Principal Investigator Statement
University of Montana
Division of Biological Sciences
32 Campus Drive, SB 390A
Missoula, Montana 59812-4824
Hay Office Phone: 406-243-2381
DBS Office Fax: 406-243-4184
Hay email: firstname.lastname@example.org
Nearly every aspect of cell function and avoidance of disease depends upon the delivery of cellular products to their proper intracellular locations. Membrane-bound organelles receive their proteins, lipids and other constituents through inter-organelle exchanges mediated by ~50 nanometer spherical transport vesicles that bud from the donor compartment and are properly targeted to, and fuse with, an acceptor compartment. Transport vesicles contain special membrane proteins, called SNAREs, that are hypothesized to allow vesicles to dock and fuse at the appropriate acceptor membrane. Other proteins such as rabs, SM proteins, membrane tethers and vesicle coats work with SNAREs to ensure accurate vesicle creation, cargo selection, delivery, and fusion. It is hard to imagine proteins more central to the organization and differentiation of intracellular membranes. Defects in these processes underlie many diseases, underscoring the need to understand their molecular pathways. Dr.
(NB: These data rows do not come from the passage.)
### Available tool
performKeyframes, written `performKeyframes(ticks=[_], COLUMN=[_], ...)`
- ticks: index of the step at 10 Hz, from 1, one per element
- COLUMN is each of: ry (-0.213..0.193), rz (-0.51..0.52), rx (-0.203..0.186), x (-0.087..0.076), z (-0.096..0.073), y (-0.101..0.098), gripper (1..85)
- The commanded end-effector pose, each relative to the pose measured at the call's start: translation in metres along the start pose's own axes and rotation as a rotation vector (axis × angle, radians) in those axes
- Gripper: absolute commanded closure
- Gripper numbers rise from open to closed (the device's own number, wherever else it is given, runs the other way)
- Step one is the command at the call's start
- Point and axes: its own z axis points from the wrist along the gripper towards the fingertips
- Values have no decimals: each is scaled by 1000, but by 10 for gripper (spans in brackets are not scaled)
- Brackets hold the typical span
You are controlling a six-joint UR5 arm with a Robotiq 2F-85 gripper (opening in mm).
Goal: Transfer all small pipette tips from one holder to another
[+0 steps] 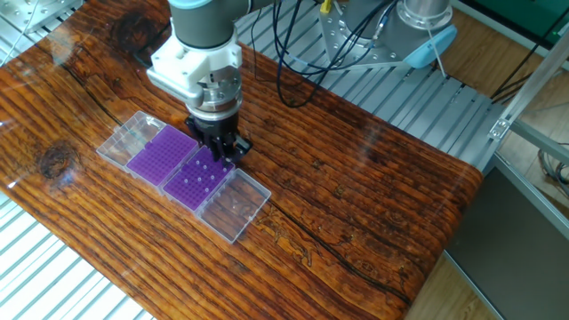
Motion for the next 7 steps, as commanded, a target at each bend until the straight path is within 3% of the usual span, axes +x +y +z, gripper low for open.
performKeyframes(ticks=[1, 7], ry=[-10, -19], rz=[14, 9], rx=[-10, 5], x=[0, -1], z=[2, 7], y=[12, 11], gripper=[597, 600])
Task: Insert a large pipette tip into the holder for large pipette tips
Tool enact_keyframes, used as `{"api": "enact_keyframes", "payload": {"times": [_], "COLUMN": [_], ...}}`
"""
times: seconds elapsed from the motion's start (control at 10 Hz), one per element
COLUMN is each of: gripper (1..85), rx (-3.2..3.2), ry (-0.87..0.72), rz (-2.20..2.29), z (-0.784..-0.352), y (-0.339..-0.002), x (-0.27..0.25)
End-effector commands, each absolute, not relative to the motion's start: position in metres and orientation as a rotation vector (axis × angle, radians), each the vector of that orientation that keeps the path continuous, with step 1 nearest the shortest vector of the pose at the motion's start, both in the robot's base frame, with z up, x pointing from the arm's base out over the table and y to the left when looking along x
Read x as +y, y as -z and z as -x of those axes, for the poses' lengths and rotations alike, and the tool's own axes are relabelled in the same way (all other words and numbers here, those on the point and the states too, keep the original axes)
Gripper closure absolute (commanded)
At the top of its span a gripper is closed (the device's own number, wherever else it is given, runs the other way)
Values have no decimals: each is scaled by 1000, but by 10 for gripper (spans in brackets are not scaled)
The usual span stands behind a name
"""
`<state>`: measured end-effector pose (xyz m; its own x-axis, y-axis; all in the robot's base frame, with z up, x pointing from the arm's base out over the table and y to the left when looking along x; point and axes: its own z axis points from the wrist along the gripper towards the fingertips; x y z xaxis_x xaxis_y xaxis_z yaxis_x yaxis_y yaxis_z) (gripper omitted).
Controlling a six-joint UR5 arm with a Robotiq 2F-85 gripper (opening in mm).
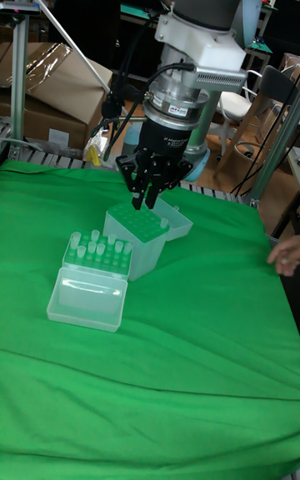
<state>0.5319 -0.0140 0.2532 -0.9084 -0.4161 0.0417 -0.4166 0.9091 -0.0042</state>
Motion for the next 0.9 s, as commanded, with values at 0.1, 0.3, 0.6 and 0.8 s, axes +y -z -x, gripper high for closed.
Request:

Hay's laboratory is trying to understand the molecular mechanism of action, regulation, and protein interactions involved in vesicle trafficking, using mammalian endoplasmic reticulum (ER)-to-Golgi transport events as a model system. A wide variety of techniques are employed in this laboratory, including in vitro reconstitutions of transport processes in permeabilized cells, light and electron microscopy, and in vitro biochemistry.
Dr. Hay received his Ph.D. degree from the University of Wisconsin-Madison in 1994. He was a postdoctoral fellow at Stanford University until 1998 and then a faculty member at the University of Michigan until 2004. He joined the faculty of the University of Montana in December, 2004.